**What to do**
Because the material must be preserved as it stands, copy every line exactly.

Data block Block Start

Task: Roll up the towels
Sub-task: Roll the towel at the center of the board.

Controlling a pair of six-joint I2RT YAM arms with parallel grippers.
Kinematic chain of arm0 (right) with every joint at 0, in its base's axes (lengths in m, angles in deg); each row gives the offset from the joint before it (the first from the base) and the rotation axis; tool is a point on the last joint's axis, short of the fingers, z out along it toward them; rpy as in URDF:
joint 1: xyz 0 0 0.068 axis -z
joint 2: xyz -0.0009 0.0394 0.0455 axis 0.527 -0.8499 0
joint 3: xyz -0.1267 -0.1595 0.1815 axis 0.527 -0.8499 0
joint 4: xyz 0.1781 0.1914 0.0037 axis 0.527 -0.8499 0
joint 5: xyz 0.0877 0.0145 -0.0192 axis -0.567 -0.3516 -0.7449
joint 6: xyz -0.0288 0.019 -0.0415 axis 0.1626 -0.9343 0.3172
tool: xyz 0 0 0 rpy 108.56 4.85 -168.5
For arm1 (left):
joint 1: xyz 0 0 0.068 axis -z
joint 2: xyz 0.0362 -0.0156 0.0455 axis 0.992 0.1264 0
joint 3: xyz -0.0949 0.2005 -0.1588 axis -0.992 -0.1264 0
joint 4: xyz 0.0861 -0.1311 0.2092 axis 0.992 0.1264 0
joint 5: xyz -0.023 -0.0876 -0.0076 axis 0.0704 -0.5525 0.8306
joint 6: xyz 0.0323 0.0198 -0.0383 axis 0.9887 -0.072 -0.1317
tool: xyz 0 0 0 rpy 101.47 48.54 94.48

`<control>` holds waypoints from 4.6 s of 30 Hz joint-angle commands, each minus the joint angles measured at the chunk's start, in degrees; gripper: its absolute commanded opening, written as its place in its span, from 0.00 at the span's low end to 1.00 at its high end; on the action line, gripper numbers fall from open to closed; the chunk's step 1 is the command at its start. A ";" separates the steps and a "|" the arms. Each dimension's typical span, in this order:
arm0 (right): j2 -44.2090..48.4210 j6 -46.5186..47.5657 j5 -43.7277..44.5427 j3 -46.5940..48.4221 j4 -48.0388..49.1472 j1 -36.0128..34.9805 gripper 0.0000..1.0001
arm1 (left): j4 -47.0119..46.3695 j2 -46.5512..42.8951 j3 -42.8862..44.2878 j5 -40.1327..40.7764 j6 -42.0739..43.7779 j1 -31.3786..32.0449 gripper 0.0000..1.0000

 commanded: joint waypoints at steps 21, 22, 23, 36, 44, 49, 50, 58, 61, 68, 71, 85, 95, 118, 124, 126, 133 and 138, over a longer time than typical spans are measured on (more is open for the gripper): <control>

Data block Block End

**Result for this exercise**
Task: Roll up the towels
Sub-task: Roll the towel at the center of the board.

Controlling a pair of six-joint I2RT YAM arms with parallel grippers.
Kinematic chain of arm0 (right) with every joint at 0, in its base's axes (lengths in m, angles in deg); each row gives the offset from the joint before it (the first from the base) and the rotation axis; tool is a point on the last joint's axis, short of the fingers, z out along it toward them; rpy as in URDF:
joint 1: xyz 0 0 0.068 axis -z
joint 2: xyz -0.0009 0.0394 0.0455 axis 0.527 -0.8499 0
joint 3: xyz -0.1267 -0.1595 0.1815 axis 0.527 -0.8499 0
joint 4: xyz 0.1781 0.1914 0.0037 axis 0.527 -0.8499 0
joint 5: xyz 0.0877 0.0145 -0.0192 axis -0.567 -0.3516 -0.7449
joint 6: xyz -0.0288 0.019 -0.0415 axis 0.1626 -0.9343 0.3172
tool: xyz 0 0 0 rpy 108.56 4.85 -168.5
For arm1 (left):
joint 1: xyz 0 0 0.068 axis -z
joint 2: xyz 0.0362 -0.0156 0.0455 axis 0.992 0.1264 0
joint 3: xyz -0.0949 0.2005 -0.1588 axis -0.992 -0.1264 0
joint 4: xyz 0.0861 -0.1311 0.2092 axis 0.992 0.1264 0
joint 5: xyz -0.023 -0.0876 -0.0076 axis 0.0704 -0.5525 0.8306
joint 6: xyz 0.0323 0.0198 -0.0383 axis 0.9887 -0.072 -0.1317
tool: xyz 0 0 0 rpy 101.47 48.54 94.48

`<control>` holds waypoints from 4.6 s of 30 Hz joint-angle commands, each minus the joint angles measured at the chunk's start, in degrees; gripper: its absolute commanded opening, written as its place in its span, from 0.00 at the span's low end to 1.00 at its high end; on the action line, gripper numbers fall from open to closed; the chunk's step 1 is the command at its start. A ";" separates the steps and a "|" the arms. Each dimension's typical span, in this order:
arm0 (right): j2 -44.2090..48.4210 j6 -46.5186..47.5657 j5 -43.7277..44.5427 j3 -46.5940..48.4221 j4 -48.0388..49.1472 j1 -36.0128..34.9805 gripper 0.0000..1.0001
arm1 (left): j4 -47.0119..46.3695 j2 -46.5512..42.8951 j3 -42.8862..44.2878 j5 -40.1327..40.7764 j6 -42.0739..43.7779 j1 -31.3786..32.0449 gripper 0.0000..1.0000

 commanded: joint waypoints at steps 21, 22, 23, 36, 44, 49, 50, 58, 61, 68, 71, 85, 95, 118, 124, 126, 133 and 138, over a longer time than typical spans are measured on (more is open for the gripper): <control>

The work for this exercise is now done.